Source material:
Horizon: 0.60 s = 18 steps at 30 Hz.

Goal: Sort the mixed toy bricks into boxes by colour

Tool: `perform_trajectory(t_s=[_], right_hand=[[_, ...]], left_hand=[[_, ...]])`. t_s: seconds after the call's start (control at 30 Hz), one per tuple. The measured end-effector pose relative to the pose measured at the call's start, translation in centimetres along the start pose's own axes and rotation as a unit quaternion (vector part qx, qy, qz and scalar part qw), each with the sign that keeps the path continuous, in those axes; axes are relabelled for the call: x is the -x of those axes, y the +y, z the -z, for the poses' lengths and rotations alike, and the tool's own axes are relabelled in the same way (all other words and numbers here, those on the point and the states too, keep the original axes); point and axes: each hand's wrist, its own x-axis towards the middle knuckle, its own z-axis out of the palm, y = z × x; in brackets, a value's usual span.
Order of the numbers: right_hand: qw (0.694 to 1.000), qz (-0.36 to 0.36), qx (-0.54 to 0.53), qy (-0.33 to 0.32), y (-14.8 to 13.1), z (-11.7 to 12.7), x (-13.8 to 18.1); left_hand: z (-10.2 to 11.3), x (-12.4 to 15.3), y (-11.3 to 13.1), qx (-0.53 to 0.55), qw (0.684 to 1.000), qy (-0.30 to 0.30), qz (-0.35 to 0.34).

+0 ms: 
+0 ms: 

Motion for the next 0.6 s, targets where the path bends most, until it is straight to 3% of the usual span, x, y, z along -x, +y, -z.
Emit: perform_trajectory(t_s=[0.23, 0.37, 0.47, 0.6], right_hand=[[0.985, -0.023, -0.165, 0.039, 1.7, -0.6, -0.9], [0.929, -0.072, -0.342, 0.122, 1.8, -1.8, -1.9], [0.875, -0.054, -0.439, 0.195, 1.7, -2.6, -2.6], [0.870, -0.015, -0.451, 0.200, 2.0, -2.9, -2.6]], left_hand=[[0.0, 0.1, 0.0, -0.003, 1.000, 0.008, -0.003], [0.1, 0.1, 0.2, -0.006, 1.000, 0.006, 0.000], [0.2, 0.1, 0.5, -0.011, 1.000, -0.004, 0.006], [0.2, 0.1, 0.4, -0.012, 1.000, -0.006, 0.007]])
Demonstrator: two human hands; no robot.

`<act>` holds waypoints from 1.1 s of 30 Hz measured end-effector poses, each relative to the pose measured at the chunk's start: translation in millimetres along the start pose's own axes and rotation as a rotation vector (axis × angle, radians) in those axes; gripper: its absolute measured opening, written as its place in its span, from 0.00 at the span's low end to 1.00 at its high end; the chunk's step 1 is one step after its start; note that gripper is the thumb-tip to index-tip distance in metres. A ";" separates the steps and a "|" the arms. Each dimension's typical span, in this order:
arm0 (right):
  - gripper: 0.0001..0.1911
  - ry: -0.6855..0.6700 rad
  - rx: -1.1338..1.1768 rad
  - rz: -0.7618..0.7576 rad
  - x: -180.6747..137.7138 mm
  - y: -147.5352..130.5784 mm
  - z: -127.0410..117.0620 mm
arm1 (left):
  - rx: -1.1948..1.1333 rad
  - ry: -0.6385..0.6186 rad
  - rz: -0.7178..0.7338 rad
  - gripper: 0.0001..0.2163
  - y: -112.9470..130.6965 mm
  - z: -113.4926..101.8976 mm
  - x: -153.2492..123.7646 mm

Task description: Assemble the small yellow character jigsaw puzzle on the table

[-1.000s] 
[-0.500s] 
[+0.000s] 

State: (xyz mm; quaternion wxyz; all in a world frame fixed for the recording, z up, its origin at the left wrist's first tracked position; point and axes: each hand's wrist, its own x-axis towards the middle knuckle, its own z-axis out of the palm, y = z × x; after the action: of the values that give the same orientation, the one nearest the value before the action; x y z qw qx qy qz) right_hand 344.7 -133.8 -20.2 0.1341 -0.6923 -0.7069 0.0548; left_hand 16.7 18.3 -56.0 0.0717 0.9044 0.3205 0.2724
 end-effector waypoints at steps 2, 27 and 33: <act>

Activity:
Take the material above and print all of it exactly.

Result:
Horizon: 0.60 s = 18 steps at 30 Hz.

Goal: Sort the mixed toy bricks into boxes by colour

Tool: `perform_trajectory(t_s=[_], right_hand=[[_, ...]], left_hand=[[_, ...]])`. t_s: seconds after the call's start (control at 30 Hz), one per tuple. The measured end-effector pose relative to the pose measured at the call's start, translation in centimetres along the start pose's own axes and rotation as a unit quaternion (vector part qx, qy, qz and scalar part qw), each with the sign that keeps the path continuous, in those axes; axes are relabelled for the call: x is the -x of those axes, y the +y, z the -z, for the poses' lengths and rotations alike, and the tool's own axes are relabelled in the same way (all other words and numbers here, those on the point and the states too, keep the original axes); point and axes: each hand's wrist, its own x-axis towards the middle knuckle, its own z-axis out of the palm, y = z × x; in brackets, a value's usual span.
Order of the numbers: right_hand: qw (0.694 to 1.000), qz (-0.36 to 0.36), qx (-0.54 to 0.53), qy (-0.33 to 0.32), y (-14.8 to 13.1), z (-11.7 to 12.7), x (-13.8 to 18.1); left_hand: z (-10.2 to 11.3), x (-12.4 to 15.3), y (-11.3 to 13.1), qx (-0.53 to 0.55), qw (0.684 to 1.000), qy (-0.30 to 0.30), qz (-0.35 to 0.34).

+0 ms: 
+0 ms: 

Motion for the next 0.6 s, targets where the path bends most, until it is straight to 3% of the usual span, x, y, z along -x, +y, -z.
Emit: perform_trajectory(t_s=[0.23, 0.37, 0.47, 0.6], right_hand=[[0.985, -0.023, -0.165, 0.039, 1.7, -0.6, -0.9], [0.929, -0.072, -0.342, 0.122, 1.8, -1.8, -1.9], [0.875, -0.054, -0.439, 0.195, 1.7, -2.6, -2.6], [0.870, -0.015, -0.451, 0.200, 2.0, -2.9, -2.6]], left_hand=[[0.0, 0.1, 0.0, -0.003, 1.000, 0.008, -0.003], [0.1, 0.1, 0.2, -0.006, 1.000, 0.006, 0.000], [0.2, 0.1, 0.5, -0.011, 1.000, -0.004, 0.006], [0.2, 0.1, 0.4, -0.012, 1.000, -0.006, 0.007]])
Demonstrator: two human hands; no robot.

`<act>` holds waypoints from 1.1 s of 30 Hz measured end-effector poses, each relative to the pose measured at the chunk's start: translation in millimetres along the start pose's own axes and rotation as a rotation vector (axis × angle, radians) in those axes; gripper: its absolute measured opening, written as its place in its span, from 0.00 at the span's low end to 1.00 at its high end; the chunk's step 1 is one step after its start; note that gripper is the thumb-tip to index-tip distance in metres. A ";" separates the steps and a "|" the arms. Each dimension's typical span, in this order:
arm0 (right):
  - gripper: 0.0001..0.1911
  - ry: -0.6855..0.6700 rad
  - rx: -1.1338..1.1768 rad
  - rz: -0.7618..0.7576 rad
  - x: -180.6747..137.7138 mm
  - y: -147.5352..130.5784 mm
  - z: -127.0410..117.0620 mm
arm1 (left):
  - rx: -1.1948..1.1333 rad
  - ry: -0.6385..0.6186 rad
  - rz: -0.7178..0.7338 rad
  - gripper: 0.0001..0.2163
  - y: -112.9470..130.6965 mm
  - z: -113.4926..101.8976 mm
  - x: -153.2492..123.7646 mm

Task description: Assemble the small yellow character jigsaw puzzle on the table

[-1.000s] 
[-0.500s] 
[+0.000s] 

State: (xyz mm; quaternion wxyz; all in a world frame fixed for the recording, z up, its origin at the left wrist's first tracked position; point and axes: each hand's wrist, its own x-axis towards the middle knuckle, its own z-axis out of the palm, y = z × x; after the action: of the values that give the same orientation, the one nearest the value before the action; x y z qw qx qy qz) right_hand 344.7 -133.8 -20.2 0.1341 -0.6923 -0.7069 0.0548; left_hand 16.7 18.3 -56.0 0.0717 0.9044 0.3205 0.2724
 end-effector waypoints at steps 2, 27 and 33: <act>

That finishes the answer to the exercise.